Try it: Show each line of the data below in which "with" occurs.

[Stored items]

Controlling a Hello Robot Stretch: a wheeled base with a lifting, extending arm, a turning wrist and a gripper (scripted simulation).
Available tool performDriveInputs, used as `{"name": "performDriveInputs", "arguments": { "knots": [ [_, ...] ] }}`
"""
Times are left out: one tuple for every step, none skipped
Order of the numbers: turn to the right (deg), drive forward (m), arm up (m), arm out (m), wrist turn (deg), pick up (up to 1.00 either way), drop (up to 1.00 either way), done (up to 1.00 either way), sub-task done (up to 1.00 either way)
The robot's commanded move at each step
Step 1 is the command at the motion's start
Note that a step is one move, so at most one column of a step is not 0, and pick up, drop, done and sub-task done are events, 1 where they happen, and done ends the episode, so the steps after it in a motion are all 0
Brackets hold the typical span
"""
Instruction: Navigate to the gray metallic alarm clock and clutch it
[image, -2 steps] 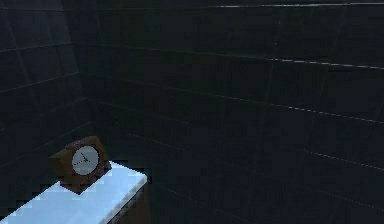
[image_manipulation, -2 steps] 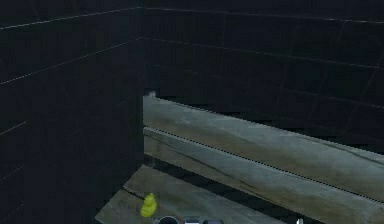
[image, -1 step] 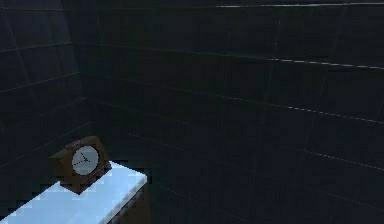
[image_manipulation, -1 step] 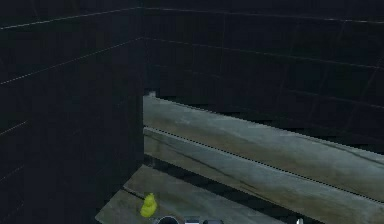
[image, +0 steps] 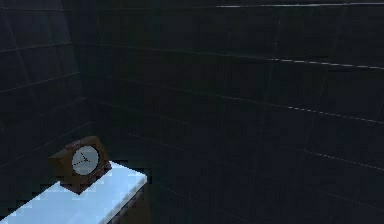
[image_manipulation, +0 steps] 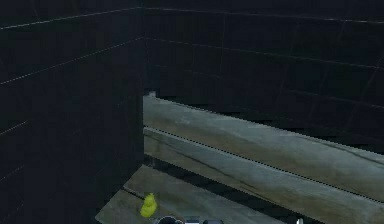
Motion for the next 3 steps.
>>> {"name": "performDriveInputs", "arguments": {
  "knots": [
    [0.0, 0.0, 0.0, 0.0, 45.0, 0.0, 0.0, 0.0, 0.0],
    [0.0, 0.0, 0.0, 0.0, 33.0, 0.0, 0.0, 0.0, 0.0],
    [0.0, 0.0, -0.3, 0.0, 0.0, 0.0, 0.0, 0.0, 0.0]
  ]
}}
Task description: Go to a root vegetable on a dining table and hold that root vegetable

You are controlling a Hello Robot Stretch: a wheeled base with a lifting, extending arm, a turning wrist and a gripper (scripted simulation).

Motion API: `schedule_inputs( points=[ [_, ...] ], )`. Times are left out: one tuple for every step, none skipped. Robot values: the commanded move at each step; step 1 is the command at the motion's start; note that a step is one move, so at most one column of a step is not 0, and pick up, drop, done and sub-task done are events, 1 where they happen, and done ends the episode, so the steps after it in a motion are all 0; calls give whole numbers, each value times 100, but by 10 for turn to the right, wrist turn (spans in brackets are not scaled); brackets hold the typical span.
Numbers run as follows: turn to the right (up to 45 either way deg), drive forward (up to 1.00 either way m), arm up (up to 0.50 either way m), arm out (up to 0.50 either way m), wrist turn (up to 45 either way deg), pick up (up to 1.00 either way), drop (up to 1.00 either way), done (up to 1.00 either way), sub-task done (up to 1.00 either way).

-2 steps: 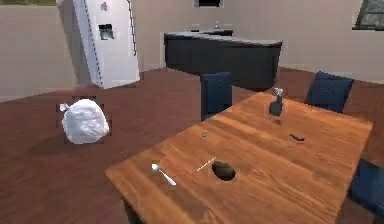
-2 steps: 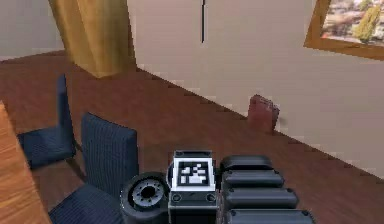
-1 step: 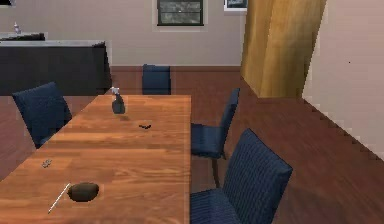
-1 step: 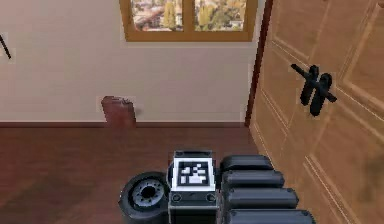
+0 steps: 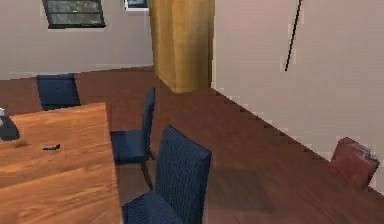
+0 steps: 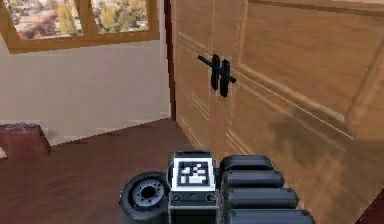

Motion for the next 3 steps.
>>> schedule_inputs(
  points=[
    [0,10,0,0,0,0,0,0,0],
    [-450,0,0,0,0,0,0,0,0],
    [-450,0,0,0,0,0,0,0,0]
  ],
)
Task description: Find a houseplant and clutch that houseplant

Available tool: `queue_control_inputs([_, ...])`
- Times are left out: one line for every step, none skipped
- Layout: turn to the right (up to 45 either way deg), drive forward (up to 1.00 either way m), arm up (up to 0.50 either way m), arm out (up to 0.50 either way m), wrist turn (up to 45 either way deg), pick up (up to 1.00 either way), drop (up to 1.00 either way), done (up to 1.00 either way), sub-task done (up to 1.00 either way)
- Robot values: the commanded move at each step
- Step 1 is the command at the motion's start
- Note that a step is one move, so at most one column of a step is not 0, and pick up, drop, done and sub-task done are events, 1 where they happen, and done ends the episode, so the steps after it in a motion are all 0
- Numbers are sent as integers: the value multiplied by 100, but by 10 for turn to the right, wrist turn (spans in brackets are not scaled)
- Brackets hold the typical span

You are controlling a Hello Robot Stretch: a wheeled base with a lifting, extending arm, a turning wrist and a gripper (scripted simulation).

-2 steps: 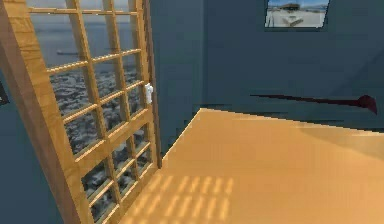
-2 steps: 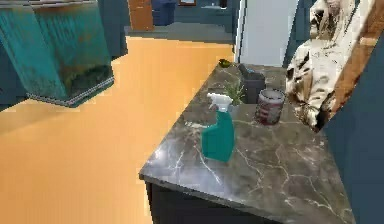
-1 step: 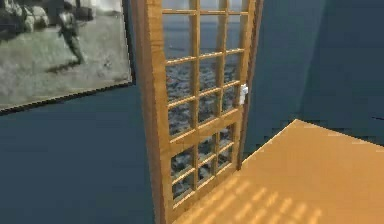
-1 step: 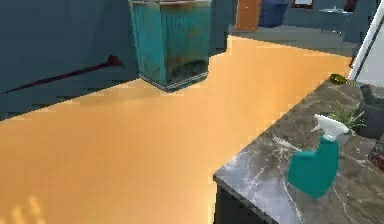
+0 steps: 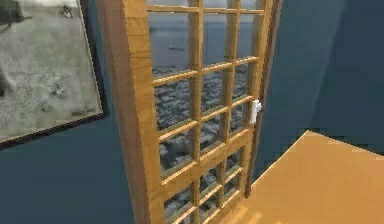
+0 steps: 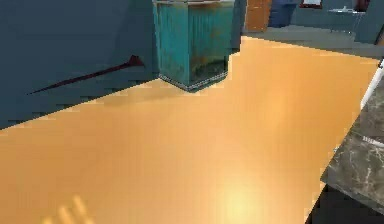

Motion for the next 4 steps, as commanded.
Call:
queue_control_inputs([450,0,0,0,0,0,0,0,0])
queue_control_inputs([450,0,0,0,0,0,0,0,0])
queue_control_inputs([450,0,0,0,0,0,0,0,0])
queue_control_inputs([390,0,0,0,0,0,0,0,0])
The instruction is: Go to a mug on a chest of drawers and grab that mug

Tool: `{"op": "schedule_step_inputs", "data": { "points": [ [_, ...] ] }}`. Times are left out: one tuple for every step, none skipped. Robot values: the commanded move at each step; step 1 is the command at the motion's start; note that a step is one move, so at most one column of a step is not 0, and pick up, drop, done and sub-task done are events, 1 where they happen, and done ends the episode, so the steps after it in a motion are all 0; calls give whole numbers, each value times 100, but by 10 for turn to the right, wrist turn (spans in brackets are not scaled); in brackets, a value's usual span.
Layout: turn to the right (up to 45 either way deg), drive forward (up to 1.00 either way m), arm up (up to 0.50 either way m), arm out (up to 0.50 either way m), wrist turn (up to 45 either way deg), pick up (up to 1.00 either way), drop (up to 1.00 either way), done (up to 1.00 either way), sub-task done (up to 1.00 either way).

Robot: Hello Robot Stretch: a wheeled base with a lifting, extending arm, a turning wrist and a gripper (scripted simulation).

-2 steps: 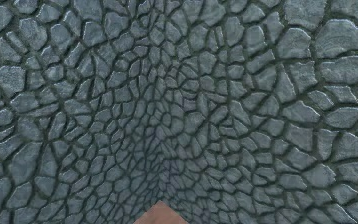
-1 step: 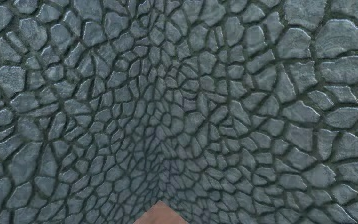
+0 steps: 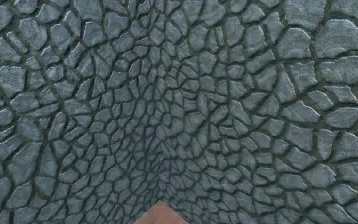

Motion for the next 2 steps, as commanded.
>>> {"op": "schedule_step_inputs", "data": {
  "points": [
    [0,0,0,0,450,0,0,0,0],
    [0,0,0,0,450,0,0,0,0]
  ]
}}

Completed exercise:
Controlling a Hello Robot Stretch: a wheeled base with a lifting, extending arm, a turning wrist and a gripper (scripted simulation).
You are controlling a Hello Robot Stretch: a wheeled base with a lifting, extending arm, a turning wrist and a gripper (scripted simulation).
You are controlling a Hello Robot Stretch: a wheeled base with a lifting, extending arm, a turning wrist and a gripper (scripted simulation).
Robot: Hello Robot Stretch: a wheeled base with a lifting, extending arm, a turning wrist and a gripper (scripted simulation).

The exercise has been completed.